А всё общество, министры (премьер-министр Горемыкин молчит), Дума – все умоляют Государя не принимать верховное командование. Потому что если отступление будет продолжаться, если будет дальше плохо, если армия будет терпеть поражение – теперь всё это будет камнем на шее Императора, теперь он лично отвечает за всё. Я смотрел рукописный подлинник письма Михаила Родзянко Государю, я видел, как останавливается перо Председателя IV Думы, как в какие-то моменты утолщается линия: он раздумывает над аргументами. И вы знаете, каким-то подсознательным чувством я понимал, что Родзянко ищет аргументов, потому что он сам говорит не то, что он думает. И так делали многие. Всё дело в том, что часть людей действительно боялась, что Императора поражение Русской армии повлечёт в бездну. Но эта связь была относительной. Даже если бы Император не был Верховным главнокомандующим, поражение Русской армии всё равно увлекло бы его в бездну, и всё равно для простых русских людей он и был главой армии, хотя формально пост Главнокомандующего занимал Великий князь Николай Николаевич. Для офицеров – Николай Николаевич, а для солдат всё равно Государь-Император. Присягали-то они Государю-Императору, а не Николаю Николаевичу. Но если, думали люди типа Родзянко и весь Прогрессивный блок, если переломится судьба войны… – она может переломиться, потому что заработала русская военная машина – и начнутся победы, и Россия победит во главе с Императором Николаем как Главнокомандующим, то тогда, думали они, нам конец.

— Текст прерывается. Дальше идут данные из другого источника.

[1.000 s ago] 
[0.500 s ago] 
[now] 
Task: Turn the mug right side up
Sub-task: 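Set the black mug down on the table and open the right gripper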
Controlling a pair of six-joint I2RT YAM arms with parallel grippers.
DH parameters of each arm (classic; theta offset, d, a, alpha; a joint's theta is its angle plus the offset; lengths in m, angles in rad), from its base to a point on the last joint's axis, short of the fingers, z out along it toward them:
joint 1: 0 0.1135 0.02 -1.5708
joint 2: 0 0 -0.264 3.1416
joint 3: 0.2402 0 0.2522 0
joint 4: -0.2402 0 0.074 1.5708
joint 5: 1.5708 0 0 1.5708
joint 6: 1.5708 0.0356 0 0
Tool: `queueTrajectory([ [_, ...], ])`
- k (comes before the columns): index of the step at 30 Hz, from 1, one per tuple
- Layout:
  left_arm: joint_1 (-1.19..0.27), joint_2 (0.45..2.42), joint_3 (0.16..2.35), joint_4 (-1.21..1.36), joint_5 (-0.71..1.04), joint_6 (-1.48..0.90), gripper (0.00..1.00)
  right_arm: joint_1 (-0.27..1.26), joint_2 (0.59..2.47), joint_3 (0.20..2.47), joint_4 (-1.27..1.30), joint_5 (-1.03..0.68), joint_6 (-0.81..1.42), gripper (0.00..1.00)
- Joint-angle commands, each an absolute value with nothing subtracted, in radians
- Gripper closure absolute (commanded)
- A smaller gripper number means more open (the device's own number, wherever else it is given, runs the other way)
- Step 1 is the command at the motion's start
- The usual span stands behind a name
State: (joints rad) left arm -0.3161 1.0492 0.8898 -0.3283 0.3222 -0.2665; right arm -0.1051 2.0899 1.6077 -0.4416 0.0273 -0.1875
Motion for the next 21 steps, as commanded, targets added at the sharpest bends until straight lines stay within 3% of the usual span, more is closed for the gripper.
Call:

Уже в 1914 году с трудом уговорили Николая II не распускать Думу и не возвращаться назад к абсолютной монархии. Ведь был же проект такой. И, кстати говоря, одним из его горячих сторонников был как раз Николай Маклаков. А вдруг на этот раз всё будет так? Государь въедет на белом коне в Берлин, как когда-то в Париж въехал Александр I, и уж потом от Думы ничего не останется, рожки да ножки. Лучше, чтобы он не был Главнокомандующим. Они говорили: «Государь, проиграешь – тебе и всем нам плохо будет», но лукавили, боялись как раз победы, боялись, что плохо будет не Царю, а только им, вождям общества, Прогрессивному блоку.
23 августа 1915 года было ознаменовано двумя важными событиями. В этот день Государь принял на себя командование вооружёнными силами Империи, и в этот же самый день в Циммервальде Ленин объявил о необходимости поражения своей страны, то есть России, в войне, и призвал к превращению империалистической войны в гражданскую. Один русский политик взвалил на себя непосильное бремя, а другой совершил откровенное предательство. Это произошло в один день. Такие вот бывают странные гримасы истории.
Почти сразу же после того, как Государь встал во главе армии, отступление прекратилось, фронт стабилизировался, а на Кавказе продолжалось победоносное наступление. Великий князь Андрей Владимирович вспоминал: «Как неузнаваем штаб теперь. Прежде была нервозность, известный страх. Теперь все успокоились. И ежели была бы паника, то Государь одним своим присутствием вносит такое спокойствие, столько уверенности, что паники быть уже не может. Он со всеми говорит, всех обласкает; для каждого у него есть доброе слово. Подбодрились все…»
Но в тот момент, когда отступление ещё продолжалось и всё висело на волоске: или – или, именно тогда, в конце августа 1915 года, Дума, Прогрессивный блок выдвигают практически ультиматум Государю. Этот ультиматум состоит из восьми пунктов.
Первое. «Создание правительства, пользующегося доверием страны, и в согласии с законодательной палатой решившегося в кратчайший срок провести определённую программу». Что это такое? Это не ответственное перед Думой правительство, когда Государь просто уходит в тень и становится монархом, царствующим, но не управляющим. Но это уже и не правительство, которое полностью подчинено Государю. Правительству должна доверять Дума. Если министру доверяет Дума – он может быть министром. Если не доверяет – надо его менять. То есть это некий кондоминиум соправления Думы и Государя.
Второе. «Установление законных ограничений деятельности бюрократии». Под бюрократией всегда в России понималась царская власть. Говоришь «бюрократия», подразумеваешь «царская власть». Это был эвфемизм, потому что имя и звание Царя произносить всуе нельзя было, только левые решались на это. Так что установление законных ограничений деятельности царской власти, то есть ещё больше ограничения Императорской власти.